HIPAA, An Enterprise View to Compliance
Friday, November 14, 2003, 1:30 – 2:30 pm
Speaker: Maj Stephen E. Greentree, USAF, CAAMA
Learn the organizational structure and processes to ensure successful implementation of the Title II HIPAA rules. Maj Greentree will present an overview of the structure of the Military Health System (MHS) HIPAA Compliance Team and distributed roles of the MHS and Military Services. His focus will be on implementation of transactions/code set rules and privacy.
IT Revolutionizes Delivery of Healthcare: Understanding Cultural Issues for Successful Implementation
Friday, November 14, 2003, 3:15 – 4:15 pm
Speaker: Marie Weissman, MSW, MBA
Successful adoption of information technology demands more than superior hardware and software. Success requires a culture in which clinicians and IT administrators embrace the change created by technology and incorporate it into their daily work environment. Through using Six Sigma, Change Acceleration Process and WorkOut tools, you will see how a collaborative effort between IT and clinical areas can address cultural issues, promote organizational readiness, insure maximum system functionality, support system selection and track the value created by the IT investment
Are You Getting Value From Your IM/IT Investments? A TCO Case Study
Friday, November 14, 2003, 4:30 – 5:30 pm
Speakers: Lt Col Detlev H. Smaltz, PhD, FHIMSS, CHE
Bill W. Oldham, MBA
Find out how an organization reengineered IT services system-wide. This case study will illustrate how to reengineer IT service delivery implementing six best practices in areas such as help desk process, help desk technology, data/information/knowledge management, event monitoring, IT standards compliance and customer relationship management. Annual anticipated savings for the 11 hospitals and clinics in this demonstration project are $23.9 million.

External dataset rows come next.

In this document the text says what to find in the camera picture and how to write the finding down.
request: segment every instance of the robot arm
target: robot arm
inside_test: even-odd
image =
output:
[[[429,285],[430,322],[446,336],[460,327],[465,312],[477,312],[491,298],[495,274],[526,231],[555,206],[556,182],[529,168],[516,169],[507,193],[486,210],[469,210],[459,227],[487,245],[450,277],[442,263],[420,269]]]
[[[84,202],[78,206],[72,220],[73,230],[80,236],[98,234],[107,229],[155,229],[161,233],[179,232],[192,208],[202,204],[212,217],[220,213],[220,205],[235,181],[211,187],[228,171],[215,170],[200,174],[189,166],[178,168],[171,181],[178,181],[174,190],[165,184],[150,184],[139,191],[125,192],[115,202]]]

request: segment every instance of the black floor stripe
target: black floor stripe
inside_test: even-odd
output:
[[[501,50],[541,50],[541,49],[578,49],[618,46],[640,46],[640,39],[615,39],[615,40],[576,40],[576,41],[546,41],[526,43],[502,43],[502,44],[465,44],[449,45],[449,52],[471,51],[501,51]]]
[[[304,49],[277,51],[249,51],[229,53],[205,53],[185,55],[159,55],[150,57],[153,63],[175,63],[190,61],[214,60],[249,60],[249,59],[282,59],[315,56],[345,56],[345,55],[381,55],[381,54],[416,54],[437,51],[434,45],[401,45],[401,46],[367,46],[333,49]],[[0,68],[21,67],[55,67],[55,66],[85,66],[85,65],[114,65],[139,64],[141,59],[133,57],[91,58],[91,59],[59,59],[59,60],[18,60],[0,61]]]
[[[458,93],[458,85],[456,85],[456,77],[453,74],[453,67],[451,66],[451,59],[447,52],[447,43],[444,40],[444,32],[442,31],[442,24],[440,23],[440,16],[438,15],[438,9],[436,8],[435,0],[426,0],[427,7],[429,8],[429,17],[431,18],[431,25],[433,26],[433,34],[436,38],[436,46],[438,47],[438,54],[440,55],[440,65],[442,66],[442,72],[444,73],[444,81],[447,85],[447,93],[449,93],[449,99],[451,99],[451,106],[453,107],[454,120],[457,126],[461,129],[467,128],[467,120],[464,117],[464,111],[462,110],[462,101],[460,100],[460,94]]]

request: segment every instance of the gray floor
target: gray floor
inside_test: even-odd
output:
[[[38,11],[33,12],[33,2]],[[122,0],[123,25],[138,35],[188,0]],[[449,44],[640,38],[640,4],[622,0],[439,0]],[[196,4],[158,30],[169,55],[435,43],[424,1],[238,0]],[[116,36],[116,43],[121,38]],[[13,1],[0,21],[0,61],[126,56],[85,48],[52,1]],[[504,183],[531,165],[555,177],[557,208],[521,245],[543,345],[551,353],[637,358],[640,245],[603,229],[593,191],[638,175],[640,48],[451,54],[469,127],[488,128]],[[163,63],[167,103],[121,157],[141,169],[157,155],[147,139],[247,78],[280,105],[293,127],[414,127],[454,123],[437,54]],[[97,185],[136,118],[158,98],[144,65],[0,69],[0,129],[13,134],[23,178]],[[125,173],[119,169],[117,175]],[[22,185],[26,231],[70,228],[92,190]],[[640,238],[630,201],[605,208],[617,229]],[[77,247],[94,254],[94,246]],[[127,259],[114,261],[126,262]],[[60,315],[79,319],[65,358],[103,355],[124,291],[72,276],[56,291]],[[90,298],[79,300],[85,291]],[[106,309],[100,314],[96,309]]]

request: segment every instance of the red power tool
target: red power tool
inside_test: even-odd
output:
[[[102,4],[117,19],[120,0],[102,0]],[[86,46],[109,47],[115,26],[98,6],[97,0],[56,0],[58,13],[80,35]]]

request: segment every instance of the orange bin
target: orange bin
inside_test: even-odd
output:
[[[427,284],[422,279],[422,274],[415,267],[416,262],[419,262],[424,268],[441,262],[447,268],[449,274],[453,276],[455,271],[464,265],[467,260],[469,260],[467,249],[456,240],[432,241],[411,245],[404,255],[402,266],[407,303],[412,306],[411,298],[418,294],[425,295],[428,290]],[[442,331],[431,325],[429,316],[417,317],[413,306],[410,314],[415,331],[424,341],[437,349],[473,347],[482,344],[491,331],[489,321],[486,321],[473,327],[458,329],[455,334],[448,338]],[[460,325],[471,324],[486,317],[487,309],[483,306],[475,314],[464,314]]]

Does Knowledge Management (KM) Make Sense For Healthcare Delivery Organizations?
Saturday, November 15 2003, 8:00 – 9:00 am
Speakers: Lt Col Detlev H. Smaltz, PhD, FHIMSS, CHE
Maj Matthew B. Escher, MS, MBA, CPHIMS
Discover strategies for implementing KM and ROI of KM. Congressional imperatives to be more efficient and effective require a much tighter integration between and among the independent agents that characterize the healthcare delivery market space. Knowledge management, or the systematic, explicit, and deliberate building, renewal, and application of relevant intellectual assets to maximize an enterprise’s effectiveness, is increasingly being adopted by healthcare enterprises to integrate their operations, reduce, rework and increase positive impacts to the bottom-line.
IT Solutions to Support Business Strategies
Saturday, November 15, 2003, 9:15 – 10-:15 am
Speakers: Benny C. Merkel
Terry Lin
Three models will be used to illustrate how a business can align its IT initiatives with its objectives. First, an IT decision model will illustrate three ways IT decisions are made in relationship to strategic business objectives. Second, a change management model will illustrate how change management can be used to ensure more effective IT decisions are made. The third model, which integrates the IT decision model with the change management model, will illustrate how IT decisions can be aligned with strategic business objectives.